En arrivant au domaine Cataraqui, les visiteurs prennent souvent ce petit édifice pour une chapelle. Il s'agit plutôt d'un poulailler, revitalisé dans la foulée des rénovations du site, et qui accueillera d'ici l'automne 2016 un centre d'interprétation sur les grands domaines de Sillery.

«On parlera évidemment de l'histoire de Cataraqui, mais on prendra prétexte de cette histoire-là pour parler de l'implantation de cette douzaine de vastes domaines qui ont ceinturé la falaise de Sillery, au XIXe siècle», explique Frédéric Smith, historien à la Commission de la capitale nationale.

Histoires de familles

L'architecture néo-classique du domaine Cataraqui ressemble à beaucoup d'autres villas de l'époque, poursuit l'historien en mentionnant celle de Spencer Wood, plus imposante, au Bois-de-Coulonge.

Et qui dit propriétés dit familles qui y ont habité. Sans tout dévoiler, M. Smith évoque des mariages, notamment des trois soeurs Mackenzie installées dans trois de ces domaines et qui avaient l'habitude de se côtoyer. Il mentionne le nom de James MacPherson Le Moine qui habitait un de ces domaines et qui a beaucoup écrit sur l'histoire de Sillery.

M. Smith souligne que ces propriétés historiques qui ont appartenu à la bourgeoisie anglophone sont souvent passées aux mains de congrégations religieuses, exception faite du domaine Cataraqui et de Spencer Wood.

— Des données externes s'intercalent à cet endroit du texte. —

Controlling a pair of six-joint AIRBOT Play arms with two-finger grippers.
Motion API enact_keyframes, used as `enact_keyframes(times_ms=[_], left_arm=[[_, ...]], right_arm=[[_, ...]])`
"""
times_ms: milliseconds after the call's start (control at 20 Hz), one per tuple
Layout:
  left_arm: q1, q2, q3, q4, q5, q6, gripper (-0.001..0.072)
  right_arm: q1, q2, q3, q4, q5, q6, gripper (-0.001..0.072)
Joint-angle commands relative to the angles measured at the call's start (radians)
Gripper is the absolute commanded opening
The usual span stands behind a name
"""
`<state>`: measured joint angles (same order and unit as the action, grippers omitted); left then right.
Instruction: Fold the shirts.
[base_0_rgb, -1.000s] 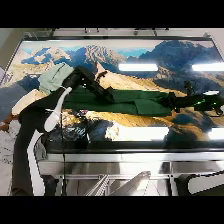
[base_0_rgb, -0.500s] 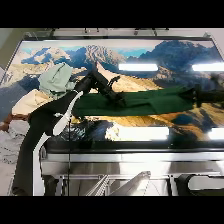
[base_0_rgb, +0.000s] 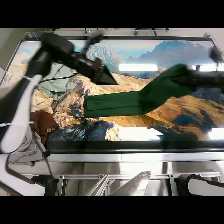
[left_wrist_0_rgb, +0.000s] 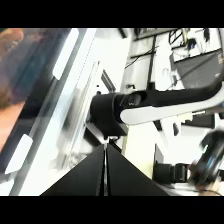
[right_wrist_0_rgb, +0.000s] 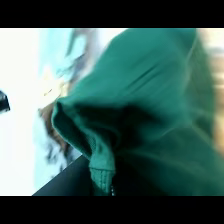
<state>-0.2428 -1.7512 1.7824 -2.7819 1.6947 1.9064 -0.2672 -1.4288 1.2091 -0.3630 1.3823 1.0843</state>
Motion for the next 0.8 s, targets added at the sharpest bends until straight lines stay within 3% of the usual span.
enact_keyframes(times_ms=[0, 200, 300, 350, 400, 450, 550, 750], left_arm=[[0.111, 0.163, -0.229, -0.011, 0.033, 0.075, 0.0016], [0.192, 0.309, -0.521, -0.011, 0.021, 0.189, 0.0016], [0.222, 0.362, -0.651, -0.011, -0.008, 0.219, 0.0015], [0.233, 0.379, -0.701, -0.012, -0.019, 0.234, 0.0016], [0.245, 0.394, -0.748, -0.011, -0.024, 0.249, 0.0015], [0.251, 0.407, -0.786, -0.013, -0.024, 0.26, 0.0016], [0.267, 0.431, -0.855, -0.013, -0.022, 0.278, 0.0016], [0.312, 0.479, -0.932, -0.014, -0.036, 0.303, 0.0016]], right_arm=[[0.352, -0.029, 0.003, 0.027, -0.27, 0.05, 0.0032], [0.701, -0.192, 0.005, 0.072, -0.574, 0.074, 0.0032], [0.823, -0.282, 0.023, 0.172, -0.67, -0.026, 0.0033], [0.863, -0.317, 0.033, 0.249, -0.674, -0.097, 0.015], [0.887, -0.34, 0.037, 0.316, -0.658, -0.149, 0.0459], [0.892, -0.346, 0.037, 0.343, -0.612, -0.188, 0.0579], [0.841, -0.319, 0.037, 0.318, -0.507, -0.196, 0.0429], [0.624, -0.185, 0.037, 0.254, -0.374, -0.147, 0.0432]])
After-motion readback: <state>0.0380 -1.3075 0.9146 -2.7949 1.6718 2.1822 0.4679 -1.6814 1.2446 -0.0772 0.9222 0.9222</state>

Dans certains cas, les villas ont été préservées, autrement, elles ont été intégrées à des agrandissements.

«Le défi actuel provient du fait que les communautés religieuses souhaitent se départir de leurs domaines après les avoir sauvegardés souvent près d'un siècle.» Ce qui renvoie à toute la question du plan de développement de l'administration Labeaume pour les domaines religieux, qui rencontre de l'opposition citoyenne.

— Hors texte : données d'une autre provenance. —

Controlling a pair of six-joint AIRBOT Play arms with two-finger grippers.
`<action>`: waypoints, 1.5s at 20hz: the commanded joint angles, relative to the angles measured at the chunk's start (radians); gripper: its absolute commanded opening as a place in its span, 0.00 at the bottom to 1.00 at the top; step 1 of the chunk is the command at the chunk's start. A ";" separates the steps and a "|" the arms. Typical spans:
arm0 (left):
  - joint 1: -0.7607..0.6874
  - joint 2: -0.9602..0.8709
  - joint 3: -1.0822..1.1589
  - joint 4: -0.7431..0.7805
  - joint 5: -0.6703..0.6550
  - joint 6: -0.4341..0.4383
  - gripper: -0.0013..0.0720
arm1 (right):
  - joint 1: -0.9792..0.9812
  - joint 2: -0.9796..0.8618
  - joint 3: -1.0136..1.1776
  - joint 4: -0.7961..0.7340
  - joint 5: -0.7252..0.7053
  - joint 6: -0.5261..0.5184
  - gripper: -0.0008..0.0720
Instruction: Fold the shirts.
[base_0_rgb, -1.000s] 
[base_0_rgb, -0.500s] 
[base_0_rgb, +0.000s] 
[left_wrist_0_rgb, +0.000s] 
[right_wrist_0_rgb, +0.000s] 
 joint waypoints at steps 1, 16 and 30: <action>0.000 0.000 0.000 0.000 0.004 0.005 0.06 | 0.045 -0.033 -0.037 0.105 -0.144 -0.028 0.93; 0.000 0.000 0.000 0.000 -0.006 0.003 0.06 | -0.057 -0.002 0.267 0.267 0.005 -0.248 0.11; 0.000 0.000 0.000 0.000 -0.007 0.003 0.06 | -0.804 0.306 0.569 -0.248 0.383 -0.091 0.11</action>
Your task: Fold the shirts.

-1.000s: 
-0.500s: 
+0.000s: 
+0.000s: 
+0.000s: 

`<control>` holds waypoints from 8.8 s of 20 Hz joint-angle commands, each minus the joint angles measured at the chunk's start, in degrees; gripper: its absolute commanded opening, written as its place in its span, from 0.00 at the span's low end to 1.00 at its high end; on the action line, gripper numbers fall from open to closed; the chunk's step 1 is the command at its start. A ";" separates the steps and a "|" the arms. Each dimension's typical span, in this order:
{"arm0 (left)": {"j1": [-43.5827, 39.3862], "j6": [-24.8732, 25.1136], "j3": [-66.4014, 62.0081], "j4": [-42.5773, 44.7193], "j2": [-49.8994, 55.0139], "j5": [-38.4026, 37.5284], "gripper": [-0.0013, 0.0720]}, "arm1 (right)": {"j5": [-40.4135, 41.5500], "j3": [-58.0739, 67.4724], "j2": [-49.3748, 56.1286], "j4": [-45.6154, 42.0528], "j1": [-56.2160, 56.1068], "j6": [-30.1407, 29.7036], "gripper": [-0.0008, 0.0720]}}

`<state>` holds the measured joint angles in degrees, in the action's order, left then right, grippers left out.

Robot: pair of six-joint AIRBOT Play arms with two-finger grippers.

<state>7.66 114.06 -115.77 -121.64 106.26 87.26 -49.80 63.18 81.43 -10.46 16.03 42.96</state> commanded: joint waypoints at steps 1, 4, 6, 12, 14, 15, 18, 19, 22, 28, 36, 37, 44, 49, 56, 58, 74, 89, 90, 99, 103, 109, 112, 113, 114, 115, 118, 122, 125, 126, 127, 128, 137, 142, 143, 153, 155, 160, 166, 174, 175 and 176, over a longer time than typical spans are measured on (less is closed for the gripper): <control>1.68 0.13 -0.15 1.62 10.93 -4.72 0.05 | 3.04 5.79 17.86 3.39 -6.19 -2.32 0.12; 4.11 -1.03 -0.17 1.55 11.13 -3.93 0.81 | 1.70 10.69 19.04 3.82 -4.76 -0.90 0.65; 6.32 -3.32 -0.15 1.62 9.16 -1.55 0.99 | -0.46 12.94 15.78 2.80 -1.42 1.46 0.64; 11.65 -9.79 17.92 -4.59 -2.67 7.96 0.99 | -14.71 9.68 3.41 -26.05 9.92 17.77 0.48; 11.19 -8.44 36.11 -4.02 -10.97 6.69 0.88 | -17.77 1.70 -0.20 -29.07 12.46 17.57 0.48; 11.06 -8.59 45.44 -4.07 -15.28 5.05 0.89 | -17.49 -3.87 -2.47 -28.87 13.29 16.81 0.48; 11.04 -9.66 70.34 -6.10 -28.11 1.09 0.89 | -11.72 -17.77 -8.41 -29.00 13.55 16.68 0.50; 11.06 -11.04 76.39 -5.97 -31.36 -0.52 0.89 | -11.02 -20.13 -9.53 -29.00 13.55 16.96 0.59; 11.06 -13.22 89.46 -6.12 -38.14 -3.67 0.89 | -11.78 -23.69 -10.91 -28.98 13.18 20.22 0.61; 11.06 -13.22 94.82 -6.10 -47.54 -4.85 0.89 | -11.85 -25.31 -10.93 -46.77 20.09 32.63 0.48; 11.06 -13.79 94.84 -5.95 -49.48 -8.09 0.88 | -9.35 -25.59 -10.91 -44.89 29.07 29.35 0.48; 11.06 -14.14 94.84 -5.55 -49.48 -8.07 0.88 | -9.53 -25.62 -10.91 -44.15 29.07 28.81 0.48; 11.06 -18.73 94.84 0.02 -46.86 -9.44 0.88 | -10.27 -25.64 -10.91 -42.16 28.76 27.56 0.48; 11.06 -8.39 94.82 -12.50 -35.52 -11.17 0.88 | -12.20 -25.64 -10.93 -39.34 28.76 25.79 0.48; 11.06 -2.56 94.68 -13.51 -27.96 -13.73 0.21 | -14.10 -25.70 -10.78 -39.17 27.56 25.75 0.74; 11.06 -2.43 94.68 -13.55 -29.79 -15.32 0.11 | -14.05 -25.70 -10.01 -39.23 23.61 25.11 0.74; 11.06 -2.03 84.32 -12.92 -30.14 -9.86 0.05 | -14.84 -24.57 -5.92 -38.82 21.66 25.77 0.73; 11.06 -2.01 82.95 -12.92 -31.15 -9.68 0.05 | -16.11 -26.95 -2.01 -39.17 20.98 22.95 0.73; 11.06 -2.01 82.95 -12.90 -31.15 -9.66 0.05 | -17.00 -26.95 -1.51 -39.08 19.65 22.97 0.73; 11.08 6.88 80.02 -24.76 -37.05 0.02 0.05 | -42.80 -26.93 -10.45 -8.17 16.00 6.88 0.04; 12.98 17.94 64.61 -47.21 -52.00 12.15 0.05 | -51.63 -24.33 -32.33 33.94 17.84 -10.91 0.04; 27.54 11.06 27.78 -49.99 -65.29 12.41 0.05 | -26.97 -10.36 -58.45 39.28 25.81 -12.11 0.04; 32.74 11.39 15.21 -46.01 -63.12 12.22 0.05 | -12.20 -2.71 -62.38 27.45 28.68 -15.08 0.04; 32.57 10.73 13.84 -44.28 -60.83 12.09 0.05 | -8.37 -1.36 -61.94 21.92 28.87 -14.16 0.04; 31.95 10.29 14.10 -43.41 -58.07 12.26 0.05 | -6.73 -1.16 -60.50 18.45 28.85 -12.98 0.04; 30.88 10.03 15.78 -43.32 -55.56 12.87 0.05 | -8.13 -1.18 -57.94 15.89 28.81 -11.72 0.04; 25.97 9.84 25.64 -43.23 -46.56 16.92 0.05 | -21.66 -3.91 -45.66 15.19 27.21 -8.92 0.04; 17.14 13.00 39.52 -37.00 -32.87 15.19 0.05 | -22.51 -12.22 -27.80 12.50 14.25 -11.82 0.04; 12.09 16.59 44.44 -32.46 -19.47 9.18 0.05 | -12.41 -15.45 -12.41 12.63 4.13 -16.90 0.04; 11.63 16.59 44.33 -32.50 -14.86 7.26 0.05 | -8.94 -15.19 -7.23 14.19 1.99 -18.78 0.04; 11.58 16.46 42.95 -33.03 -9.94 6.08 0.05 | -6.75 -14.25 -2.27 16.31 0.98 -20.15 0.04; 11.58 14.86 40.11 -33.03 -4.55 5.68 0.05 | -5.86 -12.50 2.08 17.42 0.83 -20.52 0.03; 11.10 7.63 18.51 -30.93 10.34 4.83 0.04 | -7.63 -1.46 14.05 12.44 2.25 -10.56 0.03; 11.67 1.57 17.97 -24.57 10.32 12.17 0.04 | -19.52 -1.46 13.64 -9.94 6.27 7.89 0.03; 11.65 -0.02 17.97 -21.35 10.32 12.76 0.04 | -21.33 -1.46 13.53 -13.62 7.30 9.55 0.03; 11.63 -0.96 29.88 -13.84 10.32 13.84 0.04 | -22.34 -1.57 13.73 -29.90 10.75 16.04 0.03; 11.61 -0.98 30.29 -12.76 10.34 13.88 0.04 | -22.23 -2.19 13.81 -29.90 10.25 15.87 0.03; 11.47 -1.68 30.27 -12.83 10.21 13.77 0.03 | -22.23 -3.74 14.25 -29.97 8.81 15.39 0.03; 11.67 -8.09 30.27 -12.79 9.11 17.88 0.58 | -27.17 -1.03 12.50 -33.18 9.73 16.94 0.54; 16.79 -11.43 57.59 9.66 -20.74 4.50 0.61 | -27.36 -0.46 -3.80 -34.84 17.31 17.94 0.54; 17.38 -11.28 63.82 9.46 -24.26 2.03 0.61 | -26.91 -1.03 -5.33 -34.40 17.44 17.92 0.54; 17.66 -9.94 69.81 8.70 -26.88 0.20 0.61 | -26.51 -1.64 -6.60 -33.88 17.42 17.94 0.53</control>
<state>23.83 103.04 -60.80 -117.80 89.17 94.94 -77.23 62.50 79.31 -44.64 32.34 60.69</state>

Sans faire de politique, la Commission de la capitale nationale continuera de suivre le dossier, «ouverte à mettre en valeur le patrimoine de Sillery», dit M. Smith. La Commission est notamment impliquée dans le projet de sentier public le long de la falaise qui relierait à terme le Bois-de-Coulonge au domaine Cataraqui. Une idée qu'elle envisage d'ailleurs depuis les années 2000, glisse au passage l'historien.